Nell’ecosistema Ethereum debutta il GWEI di ETHGas, un governance token pensato per gestire in modo prevedibile le commissioni di rete e la domanda di blockspace.
Summary
ETHGas punta sulla gestione del blockspace e sull’esecuzione prevedibile
ETHGas presenta GWEI come fulcro di un mercato strutturato per il blockspace di Ethereum, con l’obiettivo di ridurre la volatilità nella fase di esecuzione delle transazioni.
Secondo il progetto, l’esecuzione prevedibile diventa cruciale quando la domanda di rete torna a crescere. Le attuali commissioni basse, con base fee in media sotto 0,1 gwei, nascondono debolezze strutturali che riemergono nei periodi di congestione.
In questo contesto, ETHGas afferma di voler sostituire il semplice meccanismo di offerta competitiva con impegni anticipati, pre-conferme e garanzie in tempo reale. L’obiettivo è collegare storico delle fee, governance e regolamento immediato in un unico sistema coerente.
Il protocollo introduce strumenti che allontanano gli utenti dalla competizione nel mempool, spesso caratterizzata da forte volatilità. Inoltre, il nuovo framework punta a un’inclusione più stabile delle transazioni e a una riduzione dei fallimenti nelle fasi di picco.
Detto ciò, l’architettura di ETHGas tratta il blockspace come un vero e proprio asset negoziabile, che le applicazioni possono pianificare e gestire nel tempo con maggiore efficienza operativa.
GWEI di ETHGas e il ruolo della governance nel protocollo
Il token GWEI conferisce ai detentori un potere diretto sulle regole del protocollo e sulle decisioni legate al tesoro. Inoltre, la governance può orientare le modifiche ai parametri che incidono sulla prevedibilità dell’esecuzione.
GWEI viene convertito in veGWEI tramite staking, con un peso di voto che cresce in funzione del periodo di blocco. La delega consente a chi non vuole gestire in prima persona le votazioni di partecipare comunque, senza trasferire la proprietà degli asset.

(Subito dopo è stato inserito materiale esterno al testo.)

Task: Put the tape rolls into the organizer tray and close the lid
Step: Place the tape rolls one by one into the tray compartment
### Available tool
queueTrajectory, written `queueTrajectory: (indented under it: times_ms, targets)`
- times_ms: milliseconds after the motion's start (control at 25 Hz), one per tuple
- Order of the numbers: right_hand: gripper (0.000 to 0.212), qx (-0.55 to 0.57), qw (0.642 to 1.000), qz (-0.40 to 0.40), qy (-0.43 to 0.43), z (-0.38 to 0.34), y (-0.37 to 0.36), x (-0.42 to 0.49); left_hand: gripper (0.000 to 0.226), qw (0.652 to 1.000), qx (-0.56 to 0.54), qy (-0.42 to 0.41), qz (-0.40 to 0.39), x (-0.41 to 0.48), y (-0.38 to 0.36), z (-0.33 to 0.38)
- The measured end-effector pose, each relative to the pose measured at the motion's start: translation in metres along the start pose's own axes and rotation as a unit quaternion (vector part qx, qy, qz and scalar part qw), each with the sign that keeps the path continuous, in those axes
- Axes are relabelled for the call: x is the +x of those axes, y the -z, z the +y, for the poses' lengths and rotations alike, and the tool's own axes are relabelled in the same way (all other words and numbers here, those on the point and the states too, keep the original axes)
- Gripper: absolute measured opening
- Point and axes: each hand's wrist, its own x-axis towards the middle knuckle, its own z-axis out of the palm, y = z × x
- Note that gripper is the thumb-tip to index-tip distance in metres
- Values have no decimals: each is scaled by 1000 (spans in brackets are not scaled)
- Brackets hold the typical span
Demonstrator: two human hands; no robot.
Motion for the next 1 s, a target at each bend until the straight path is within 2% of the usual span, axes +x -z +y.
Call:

ETHGas ha fissato l’ammontare totale di GWEI a 10 miliardi di token, una quantità pensata per sostenere una struttura di governance di lungo periodo. La distribuzione è programmata su un orizzonte di 10 anni, con priorità all’espansione dell’ecosistema e alla stabilità operativa del protocollo.
Inoltre, il progetto sottolinea che GWEI è integrato nelle funzioni centrali legate ad aggiornamenti, processi di emergenza e revisioni strutturali. In questo modo i partecipanti di lungo periodo vengono posti al centro dell’evoluzione del sistema.
Programmi per la community e nuove dinamiche delle fee di Ethereum
ETHGas ha annunciato il programma Genesis Harvest, un airdrop destinato a premiare indirizzi con uno storico significativo di spesa in gas. Il criterio chiave è l’utilizzo on-chain delle commissioni, non la semplice attività di breve periodo dei wallet.
Questa impostazione mira a riconoscere gli utenti che hanno contribuito nel tempo all’economia delle fee su Ethereum. Inoltre, collega in modo diretto la partecipazione passata alla possibilità di incidere sulla governance futura attraverso il possesso di GWEI.
Nel frattempo, la pressione sulle commissioni si è spostata, con le soluzioni Layer 2 che assorbono sempre più attività e competono sulla velocità di esecuzione. Molte priority fee oggi emergono in contesti dominati da MEV, dove attori specializzati mirano a conferme più rapide.
Tuttavia, ETHGas sostiene che un regolamento prevedibile rimane essenziale quando cresce la competizione per il blockspace, anche se parte del traffico migra sugli strati di scaling. In questo scenario GWEI diventa l’ancora del sistema, tramite il meccanismo di governance e un set strutturato di incentivi.
Nel complesso, il lancio del token sancisce l’avvio di quella che il progetto definisce l’era del Realtime Ethereum, in cui esecuzione, storia delle fee e partecipazione della community converge in un’unica architettura di mercato.